──────── SUPPLIED INFORMATION ────────

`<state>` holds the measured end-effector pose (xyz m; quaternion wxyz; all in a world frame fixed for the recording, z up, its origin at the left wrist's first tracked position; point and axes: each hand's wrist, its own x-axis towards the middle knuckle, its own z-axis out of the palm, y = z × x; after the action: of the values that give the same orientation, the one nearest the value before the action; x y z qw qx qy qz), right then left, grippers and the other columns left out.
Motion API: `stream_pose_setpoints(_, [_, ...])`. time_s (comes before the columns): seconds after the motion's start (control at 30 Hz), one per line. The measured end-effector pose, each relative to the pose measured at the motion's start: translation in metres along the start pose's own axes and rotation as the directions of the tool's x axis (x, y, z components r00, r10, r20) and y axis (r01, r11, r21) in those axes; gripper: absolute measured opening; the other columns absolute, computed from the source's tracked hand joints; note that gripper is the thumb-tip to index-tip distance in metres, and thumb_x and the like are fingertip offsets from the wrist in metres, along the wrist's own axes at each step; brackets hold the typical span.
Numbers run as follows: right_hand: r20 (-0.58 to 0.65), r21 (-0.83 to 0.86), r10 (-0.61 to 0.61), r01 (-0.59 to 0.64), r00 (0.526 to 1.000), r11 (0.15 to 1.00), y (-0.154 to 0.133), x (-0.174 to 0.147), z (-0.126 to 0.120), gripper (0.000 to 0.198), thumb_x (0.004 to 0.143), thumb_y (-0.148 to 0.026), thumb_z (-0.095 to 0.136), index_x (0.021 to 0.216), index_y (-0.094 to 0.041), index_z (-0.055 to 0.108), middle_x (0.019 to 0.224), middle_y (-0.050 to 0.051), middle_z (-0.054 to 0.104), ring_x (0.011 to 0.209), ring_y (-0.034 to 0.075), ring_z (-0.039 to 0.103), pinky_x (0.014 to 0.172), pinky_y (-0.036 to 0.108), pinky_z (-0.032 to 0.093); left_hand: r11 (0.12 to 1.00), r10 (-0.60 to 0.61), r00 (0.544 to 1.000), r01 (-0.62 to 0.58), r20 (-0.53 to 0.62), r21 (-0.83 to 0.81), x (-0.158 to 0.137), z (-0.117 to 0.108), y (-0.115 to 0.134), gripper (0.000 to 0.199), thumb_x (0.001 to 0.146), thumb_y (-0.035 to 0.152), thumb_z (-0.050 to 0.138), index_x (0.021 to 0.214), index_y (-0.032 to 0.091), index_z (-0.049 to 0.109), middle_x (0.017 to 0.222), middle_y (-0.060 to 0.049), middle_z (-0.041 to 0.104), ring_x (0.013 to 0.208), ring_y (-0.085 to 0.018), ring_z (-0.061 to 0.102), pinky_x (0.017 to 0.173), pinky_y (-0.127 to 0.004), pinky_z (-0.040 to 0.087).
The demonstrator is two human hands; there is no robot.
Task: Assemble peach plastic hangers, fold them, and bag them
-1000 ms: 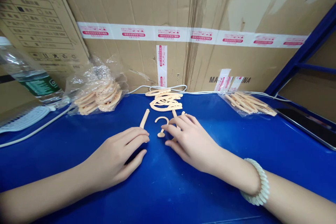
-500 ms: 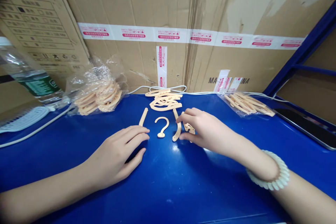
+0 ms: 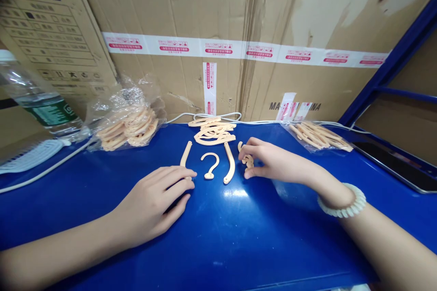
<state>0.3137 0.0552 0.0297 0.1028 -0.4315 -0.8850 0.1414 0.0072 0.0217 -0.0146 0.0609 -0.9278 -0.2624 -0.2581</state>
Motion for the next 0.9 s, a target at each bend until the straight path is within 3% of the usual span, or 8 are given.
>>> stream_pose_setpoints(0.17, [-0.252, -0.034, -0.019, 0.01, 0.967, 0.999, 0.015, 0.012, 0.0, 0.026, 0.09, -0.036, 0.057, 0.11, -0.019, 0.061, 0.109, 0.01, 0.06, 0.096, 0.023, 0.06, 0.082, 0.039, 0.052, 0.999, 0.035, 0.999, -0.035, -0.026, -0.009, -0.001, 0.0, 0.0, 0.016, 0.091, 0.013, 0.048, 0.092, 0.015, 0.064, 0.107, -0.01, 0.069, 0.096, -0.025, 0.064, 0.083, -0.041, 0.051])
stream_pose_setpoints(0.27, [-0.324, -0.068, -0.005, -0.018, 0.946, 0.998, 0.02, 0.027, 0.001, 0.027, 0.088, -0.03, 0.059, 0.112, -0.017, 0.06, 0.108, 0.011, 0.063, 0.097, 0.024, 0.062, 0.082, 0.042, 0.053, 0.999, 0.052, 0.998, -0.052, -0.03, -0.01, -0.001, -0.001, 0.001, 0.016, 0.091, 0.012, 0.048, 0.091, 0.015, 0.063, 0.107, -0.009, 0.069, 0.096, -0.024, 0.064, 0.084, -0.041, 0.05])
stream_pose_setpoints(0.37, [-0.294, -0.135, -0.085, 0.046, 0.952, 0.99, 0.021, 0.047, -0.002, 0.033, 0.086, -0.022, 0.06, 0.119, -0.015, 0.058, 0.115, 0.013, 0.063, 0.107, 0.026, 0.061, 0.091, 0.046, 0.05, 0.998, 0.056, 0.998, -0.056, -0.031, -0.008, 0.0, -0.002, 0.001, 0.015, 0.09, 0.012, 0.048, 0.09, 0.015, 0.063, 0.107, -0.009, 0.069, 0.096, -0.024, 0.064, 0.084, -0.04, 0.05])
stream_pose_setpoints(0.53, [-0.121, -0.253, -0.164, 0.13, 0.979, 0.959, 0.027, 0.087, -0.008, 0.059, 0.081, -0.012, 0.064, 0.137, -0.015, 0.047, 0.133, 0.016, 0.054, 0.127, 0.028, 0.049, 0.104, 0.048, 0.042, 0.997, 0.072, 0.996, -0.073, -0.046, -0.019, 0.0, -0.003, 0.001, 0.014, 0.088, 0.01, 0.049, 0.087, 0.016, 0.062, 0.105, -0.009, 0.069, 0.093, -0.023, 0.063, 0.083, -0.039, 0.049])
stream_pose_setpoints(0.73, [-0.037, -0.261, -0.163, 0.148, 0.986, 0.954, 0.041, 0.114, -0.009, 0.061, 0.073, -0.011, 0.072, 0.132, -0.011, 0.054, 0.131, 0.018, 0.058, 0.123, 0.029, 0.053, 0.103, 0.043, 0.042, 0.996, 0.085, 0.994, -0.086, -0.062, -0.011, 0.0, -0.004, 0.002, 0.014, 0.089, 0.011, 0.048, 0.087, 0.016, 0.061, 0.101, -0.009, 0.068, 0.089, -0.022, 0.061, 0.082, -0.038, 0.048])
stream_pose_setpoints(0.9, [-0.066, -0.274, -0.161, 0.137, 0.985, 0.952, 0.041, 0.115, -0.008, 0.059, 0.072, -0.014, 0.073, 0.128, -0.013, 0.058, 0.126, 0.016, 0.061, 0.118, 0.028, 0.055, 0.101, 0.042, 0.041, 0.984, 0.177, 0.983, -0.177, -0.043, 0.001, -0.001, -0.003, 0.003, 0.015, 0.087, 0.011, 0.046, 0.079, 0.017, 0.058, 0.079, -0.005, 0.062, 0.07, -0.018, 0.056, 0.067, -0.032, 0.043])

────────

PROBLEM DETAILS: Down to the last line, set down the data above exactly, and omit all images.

RESPONSE TO THE EXERCISE:
`<state>` holds the measured end-effector pose (xyz m; quaternion wxyz; all in a world frame fixed for the recording, z up, its origin at the left wrist's first tracked position; point and axes: each hand's wrist, its own x-axis towards the middle knuckle, its own z-axis out of the palm, y = z × x; after the action: of the values that give the same orientation, the one nearest the value before the action; x y z qw qx qy qz), right then left, grippers and the other columns left out.
Motion API: `stream_pose_setpoints(_, [_, ...])`. time_s (comes before the columns): seconds after the motion's start (control at 30 Hz), one per line. The measured end-effector pose, each relative to the pose measured at the motion's start: translation in metres along the start pose's own axes and rotation as the directions of the tool's x axis (x, y, z components r00, r10, r20) and y axis (r01, r11, r21) in those axes; gripper: absolute measured opening; the other columns absolute, computed from the source's tracked hand joints; note that gripper is the thumb-tip to index-tip distance in metres, and thumb_x and the like are fingertip offsets from the wrist in metres, along the wrist's own axes at each step; brackets hold the typical span.
Numbers run as follows: right_hand: r20 (-0.58 to 0.65), r21 (-0.83 to 0.86), r10 (-0.61 to 0.61), r01 (-0.59 to 0.64), r00 (0.526 to 1.000), r11 (0.15 to 1.00), y (-0.154 to 0.133), x (-0.174 to 0.147), z (-0.126 to 0.120), gripper (0.000 to 0.198), thumb_x (0.004 to 0.143), thumb_y (-0.148 to 0.026), thumb_z (-0.095 to 0.136), index_x (0.021 to 0.216), index_y (-0.094 to 0.041), index_z (-0.055 to 0.108), middle_x (0.019 to 0.224), middle_y (-0.050 to 0.051), middle_z (-0.054 to 0.104), ring_x (0.011 to 0.209), ring_y (-0.034 to 0.075), ring_z (-0.039 to 0.103), pinky_x (0.014 to 0.172), pinky_y (-0.036 to 0.108), pinky_z (-0.032 to 0.093); left_hand: r11 (0.12 to 1.00), r10 (-0.60 to 0.61), r00 (0.544 to 1.000), r01 (-0.62 to 0.58), r20 (-0.53 to 0.62), r21 (-0.83 to 0.81), x (-0.158 to 0.137), z (-0.117 to 0.108), y (-0.115 to 0.134), gripper (0.000 to 0.199), thumb_x (0.001 to 0.146), thumb_y (-0.035 to 0.152), thumb_z (-0.050 to 0.138), index_x (0.021 to 0.214), index_y (-0.032 to 0.091), index_z (-0.049 to 0.109), middle_x (0.017 to 0.222), middle_y (-0.060 to 0.049), middle_z (-0.041 to 0.104), ring_x (0.013 to 0.208), ring_y (-0.085 to 0.018), ring_z (-0.061 to 0.102), pinky_x (0.017 to 0.173), pinky_y (-0.127 to 0.004), pinky_z (-0.040 to 0.087).
The demonstrator is two human hands; there is no robot.
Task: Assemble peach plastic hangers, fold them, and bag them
-1000 ms: 
-500 ms: 
+0 ms: 
<state>0.3137 0.0552 0.0297 0.1028 -0.4315 -0.8850 0.1414 0.0072 0.0217 -0.0146 0.0609 -0.9278 -0.2624 -0.2581</state>
Motion for the next 0.9 s, a target at each bend until the straight path is within 3% of the usual span, or 8 are given.
>>> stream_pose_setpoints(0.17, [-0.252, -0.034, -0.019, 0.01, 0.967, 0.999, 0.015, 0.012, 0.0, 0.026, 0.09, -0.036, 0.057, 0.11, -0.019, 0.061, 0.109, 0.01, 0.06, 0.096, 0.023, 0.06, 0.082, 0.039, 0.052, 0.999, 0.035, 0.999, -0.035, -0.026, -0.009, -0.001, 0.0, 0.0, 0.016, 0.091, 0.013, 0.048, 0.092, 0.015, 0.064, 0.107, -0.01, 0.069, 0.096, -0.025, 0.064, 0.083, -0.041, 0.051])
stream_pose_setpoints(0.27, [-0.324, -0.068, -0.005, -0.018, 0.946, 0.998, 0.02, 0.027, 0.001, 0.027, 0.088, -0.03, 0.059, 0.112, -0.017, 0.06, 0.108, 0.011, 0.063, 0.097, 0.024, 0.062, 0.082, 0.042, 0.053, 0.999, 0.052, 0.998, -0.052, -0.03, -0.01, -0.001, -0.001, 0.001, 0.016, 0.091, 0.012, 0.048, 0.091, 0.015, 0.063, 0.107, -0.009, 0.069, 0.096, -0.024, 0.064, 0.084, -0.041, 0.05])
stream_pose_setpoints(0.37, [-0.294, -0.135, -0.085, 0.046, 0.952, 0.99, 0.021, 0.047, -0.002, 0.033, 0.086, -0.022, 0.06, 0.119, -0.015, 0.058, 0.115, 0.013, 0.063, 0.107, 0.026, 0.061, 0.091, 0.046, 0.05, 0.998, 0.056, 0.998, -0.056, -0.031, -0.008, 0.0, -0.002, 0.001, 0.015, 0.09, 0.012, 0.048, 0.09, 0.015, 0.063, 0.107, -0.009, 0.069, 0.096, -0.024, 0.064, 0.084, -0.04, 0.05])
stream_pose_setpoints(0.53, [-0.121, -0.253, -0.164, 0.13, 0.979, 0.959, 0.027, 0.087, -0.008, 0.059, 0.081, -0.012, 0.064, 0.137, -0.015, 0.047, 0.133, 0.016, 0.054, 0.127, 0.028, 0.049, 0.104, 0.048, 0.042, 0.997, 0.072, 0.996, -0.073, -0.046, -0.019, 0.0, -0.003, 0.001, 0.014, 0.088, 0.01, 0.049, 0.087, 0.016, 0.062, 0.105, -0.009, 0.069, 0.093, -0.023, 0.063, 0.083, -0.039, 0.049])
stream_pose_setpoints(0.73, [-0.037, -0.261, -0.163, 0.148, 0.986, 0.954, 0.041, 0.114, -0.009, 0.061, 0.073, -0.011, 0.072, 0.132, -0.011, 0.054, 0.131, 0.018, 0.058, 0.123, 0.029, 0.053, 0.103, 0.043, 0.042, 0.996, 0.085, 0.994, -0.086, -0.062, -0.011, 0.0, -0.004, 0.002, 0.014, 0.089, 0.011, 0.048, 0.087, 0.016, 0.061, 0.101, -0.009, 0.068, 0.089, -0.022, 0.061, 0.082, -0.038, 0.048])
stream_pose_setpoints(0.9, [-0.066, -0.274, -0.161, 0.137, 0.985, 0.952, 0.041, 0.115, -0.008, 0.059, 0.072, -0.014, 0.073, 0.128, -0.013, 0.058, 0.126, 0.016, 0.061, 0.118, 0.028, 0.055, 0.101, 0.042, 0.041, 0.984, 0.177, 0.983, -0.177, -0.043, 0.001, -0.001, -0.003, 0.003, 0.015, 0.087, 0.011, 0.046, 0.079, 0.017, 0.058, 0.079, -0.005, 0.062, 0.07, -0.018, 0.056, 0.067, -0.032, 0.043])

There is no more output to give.